54. Método, de acordo com a reivindicação 47, caracterizado pelo fato de que, após a administração, o nível de AGL no fígado do sujeito é de 10 a 1.500 ng/mg de proteína total do fígado.

55. Método, de acordo com a reivindicação 47, caracterizado pelo fato de que, após a administração, o nível de AGL no fígado do sujeito é de 20 a 150 ng/mg de proteína total do fígado.

56. Kit para expressar uma AGL humana in vivo, sendo que o kit é caracterizado pelo fato de que compreende uma dose de 0,1 a 500 mg de um ou mais polinucleotídeos, de acordo com qualquer uma das reivindicações 1 a 21 ou 34 a 37, ou um ou mais oligômeros, de acordo com qualquer uma das reivindicações 22 a 33, e um dispositivo para administrar a dose.

57. Kit, de acordo com a reivindicação 56, caracterizado pelo fato de que o dispositivo é uma agulha de injeção, uma agulha intravenosa ou um dispositivo de inalação.

58. Polinucleotídeo caracterizado pelo fato de que compreende uma sequência de nucleobases que é menos de 80% idêntica à sequência de codificação de AGL humana de tipo selvagem ao longo da sequência codificante de AGL humana de comprimento total de SEQ ID NO: 1, e em que a sequência de codificação de AGL humana é pelo menos 80%, 85%, 90%, 91%, 92%, 93%, 94%, 95%, 96%, 97%, 98%, 99% ou mais idêntico a uma sequência selecionada dentre SEQ ID NOs: 7-32 ou SEQ ID NOs: 41-45.

59. Polinucleotídeo caracterizado pelo fato de que consiste em uma sequência de nucleobases que é menos que 80% idêntica à sequência de codificação de AGL humana de tipo selvagem ao longo da sequência codificante de AGL humana de comprimento total de SEQ ID NO: 1, e em que a sequência de codificação de AGL humana é pelo menos 80 %, 85%, 90%, 91%, 92%, 93%, 94%, 95%, 96%, 97%, 98%, 99% ou mais idêntico a uma sequência selecionada dentre SEQ ID NOs: 7-32 ou SEQ ID NOs: 41-45.

60. Polinucleotídeo caracterizado pelo fato de que compreende uma sequência de nucleobases que é menos de 80% idêntica à sequência de codificação de AGL humana de tipo selvagem ao longo da sequência codificante de AGL humana de comprimento total de SEQ ID NO: 1, e em que a sequência de codificação de AGL humana é pelo menos 95% idêntica à SEQ ID NO: 19.

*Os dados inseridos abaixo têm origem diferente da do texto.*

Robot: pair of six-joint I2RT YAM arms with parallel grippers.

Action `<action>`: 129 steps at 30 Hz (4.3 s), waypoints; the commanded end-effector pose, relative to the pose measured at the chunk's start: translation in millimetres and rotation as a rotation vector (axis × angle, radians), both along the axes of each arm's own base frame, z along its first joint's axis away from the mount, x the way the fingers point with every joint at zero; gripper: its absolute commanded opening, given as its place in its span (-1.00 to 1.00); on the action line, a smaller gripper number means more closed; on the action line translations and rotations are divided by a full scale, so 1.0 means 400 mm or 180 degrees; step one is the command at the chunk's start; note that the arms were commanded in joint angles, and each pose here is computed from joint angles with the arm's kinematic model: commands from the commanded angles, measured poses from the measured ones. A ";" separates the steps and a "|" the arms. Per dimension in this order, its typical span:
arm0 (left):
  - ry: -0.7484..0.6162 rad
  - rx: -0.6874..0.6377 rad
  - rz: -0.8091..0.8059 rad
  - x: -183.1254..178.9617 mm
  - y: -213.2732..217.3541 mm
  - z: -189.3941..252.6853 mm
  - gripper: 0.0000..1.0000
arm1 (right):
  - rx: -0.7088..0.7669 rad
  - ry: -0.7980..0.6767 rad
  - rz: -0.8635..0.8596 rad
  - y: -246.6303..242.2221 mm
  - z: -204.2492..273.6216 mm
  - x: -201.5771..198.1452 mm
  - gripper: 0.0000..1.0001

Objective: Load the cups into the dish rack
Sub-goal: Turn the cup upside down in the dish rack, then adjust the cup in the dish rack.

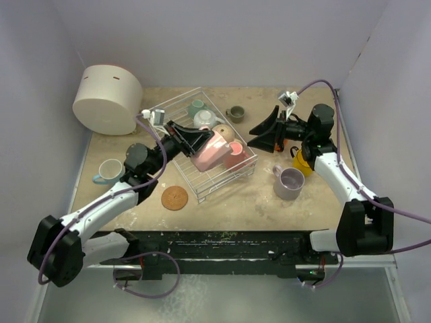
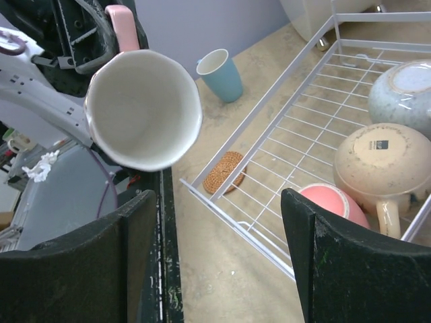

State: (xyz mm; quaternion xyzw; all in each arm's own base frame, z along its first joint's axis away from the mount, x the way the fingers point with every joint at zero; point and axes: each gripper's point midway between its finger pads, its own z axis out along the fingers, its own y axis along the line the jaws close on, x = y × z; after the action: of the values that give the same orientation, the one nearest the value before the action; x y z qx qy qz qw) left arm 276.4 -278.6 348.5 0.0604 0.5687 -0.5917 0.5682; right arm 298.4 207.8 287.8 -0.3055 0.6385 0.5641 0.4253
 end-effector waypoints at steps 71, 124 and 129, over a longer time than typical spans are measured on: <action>-0.1494 0.6062 -0.1645 0.392 0.212 -0.545 -0.86 | -0.0134 -0.0568 -0.0329 -0.038 0.051 0.040 0.52; 0.0988 0.0883 -0.0134 0.054 0.035 0.076 0.99 | -0.0255 -0.0800 -0.0421 -0.047 0.054 0.050 0.51; 0.1880 0.0788 0.0392 0.029 0.034 0.074 0.99 | -0.0351 -0.0862 -0.0473 -0.052 0.056 0.068 0.51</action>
State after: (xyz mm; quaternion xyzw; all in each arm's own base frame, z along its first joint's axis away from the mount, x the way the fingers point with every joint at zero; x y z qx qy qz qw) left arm 301.5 -260.5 351.5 0.0675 0.7636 -0.4593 0.4488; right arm 319.2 191.0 275.7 -0.3234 0.6524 0.4856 0.4837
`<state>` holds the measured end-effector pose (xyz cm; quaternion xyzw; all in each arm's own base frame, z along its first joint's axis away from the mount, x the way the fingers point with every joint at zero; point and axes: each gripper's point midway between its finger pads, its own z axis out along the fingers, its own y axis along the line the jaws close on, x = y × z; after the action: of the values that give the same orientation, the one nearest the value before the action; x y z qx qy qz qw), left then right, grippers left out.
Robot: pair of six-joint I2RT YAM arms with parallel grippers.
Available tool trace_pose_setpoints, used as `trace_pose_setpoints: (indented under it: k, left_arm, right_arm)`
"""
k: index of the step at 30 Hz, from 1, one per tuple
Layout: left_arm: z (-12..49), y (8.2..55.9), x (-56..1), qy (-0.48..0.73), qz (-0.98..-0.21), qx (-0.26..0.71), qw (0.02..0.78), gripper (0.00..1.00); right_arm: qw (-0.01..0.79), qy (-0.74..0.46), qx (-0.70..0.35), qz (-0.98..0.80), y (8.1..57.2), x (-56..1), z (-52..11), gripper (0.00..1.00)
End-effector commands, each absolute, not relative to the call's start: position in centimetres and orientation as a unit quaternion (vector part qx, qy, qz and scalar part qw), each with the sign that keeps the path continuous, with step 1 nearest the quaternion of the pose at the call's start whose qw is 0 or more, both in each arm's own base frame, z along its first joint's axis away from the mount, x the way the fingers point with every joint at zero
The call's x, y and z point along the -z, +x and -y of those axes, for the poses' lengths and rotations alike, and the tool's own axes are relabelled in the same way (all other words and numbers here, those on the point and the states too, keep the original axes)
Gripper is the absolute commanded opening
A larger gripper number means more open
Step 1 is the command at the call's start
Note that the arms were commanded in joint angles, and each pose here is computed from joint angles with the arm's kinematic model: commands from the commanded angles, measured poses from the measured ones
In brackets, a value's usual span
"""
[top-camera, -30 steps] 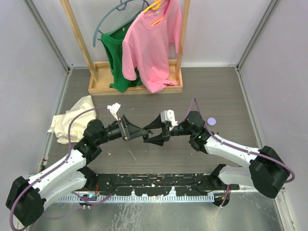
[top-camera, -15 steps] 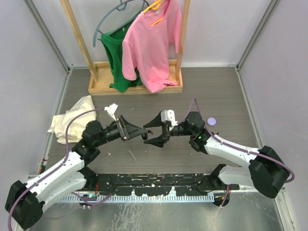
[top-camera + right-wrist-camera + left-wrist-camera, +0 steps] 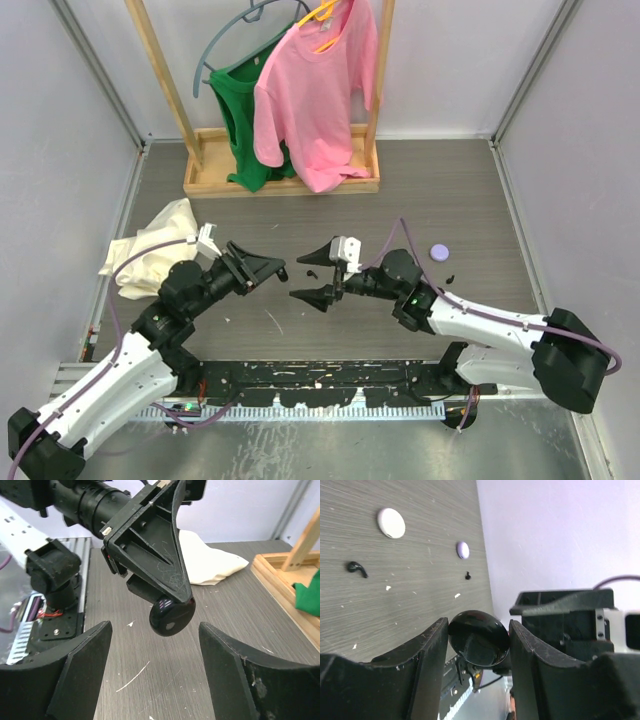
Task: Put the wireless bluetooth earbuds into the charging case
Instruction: Pick up the charging case at the center of the board.
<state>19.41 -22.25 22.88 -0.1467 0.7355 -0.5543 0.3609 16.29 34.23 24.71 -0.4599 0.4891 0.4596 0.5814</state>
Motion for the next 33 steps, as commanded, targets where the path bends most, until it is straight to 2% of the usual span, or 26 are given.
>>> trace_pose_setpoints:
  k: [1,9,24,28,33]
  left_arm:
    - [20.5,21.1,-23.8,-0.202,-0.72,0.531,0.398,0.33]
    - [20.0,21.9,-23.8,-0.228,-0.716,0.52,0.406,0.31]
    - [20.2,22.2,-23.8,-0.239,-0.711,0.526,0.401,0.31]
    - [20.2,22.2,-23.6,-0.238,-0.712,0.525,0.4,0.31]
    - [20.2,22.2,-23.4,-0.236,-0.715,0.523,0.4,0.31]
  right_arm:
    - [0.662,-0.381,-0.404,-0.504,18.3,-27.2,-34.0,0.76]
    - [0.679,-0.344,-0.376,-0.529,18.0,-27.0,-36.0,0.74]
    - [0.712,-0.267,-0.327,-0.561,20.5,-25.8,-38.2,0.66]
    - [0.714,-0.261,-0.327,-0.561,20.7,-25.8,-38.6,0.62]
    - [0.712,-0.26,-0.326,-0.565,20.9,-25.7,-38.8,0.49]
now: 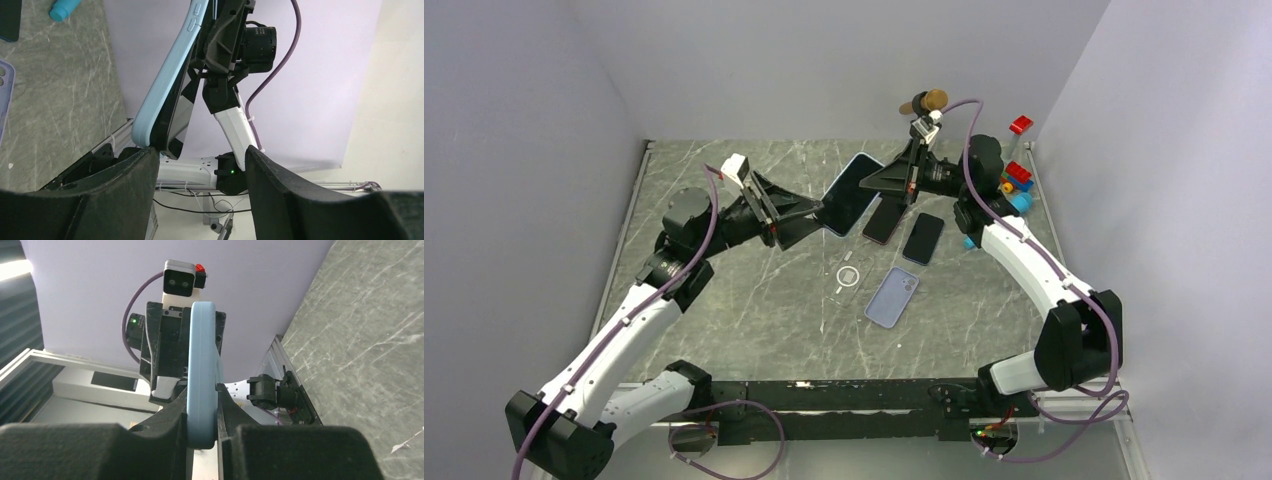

61. Polinucleotídeo caracterizado pelo fato de que compreende uma sequência de nucleobases que é menos de 80% idêntica à sequência de codificação de AGL humana de tipo selvagem ao longo da sequência codificante de AGL humana de comprimento total de SEQ ID NO: 1, e em que a sequência de codificação de AGL humana é pelo menos 95% idêntica à SEQ ID NO: 31.

62. Polinucleotídeo caracterizado pelo fato de que compreende uma sequência de nucleobases que é menos de 80% idêntica à sequência de codificação de AGL humana de tipo selvagem ao longo da sequência codificante de AGL humana de comprimento total de SEQ ID NO: 1, e em que a sequência de codificação de AGL humana é pelo menos 95% idêntica à SEQ ID NO: 45.

63. Polinucleotídeo caracterizado pelo fato de que compreende uma sequência de nucleobases de SEQ ID NO: 19.

64. Polinucleotídeo caracterizado pelo fato de que compreende uma sequência de nucleobases de SEQ ID NO: 31.

65. Polinucleotídeo caracterizado pelo fato de que compreende uma sequência de nucleobases de SEQ ID NO: 45.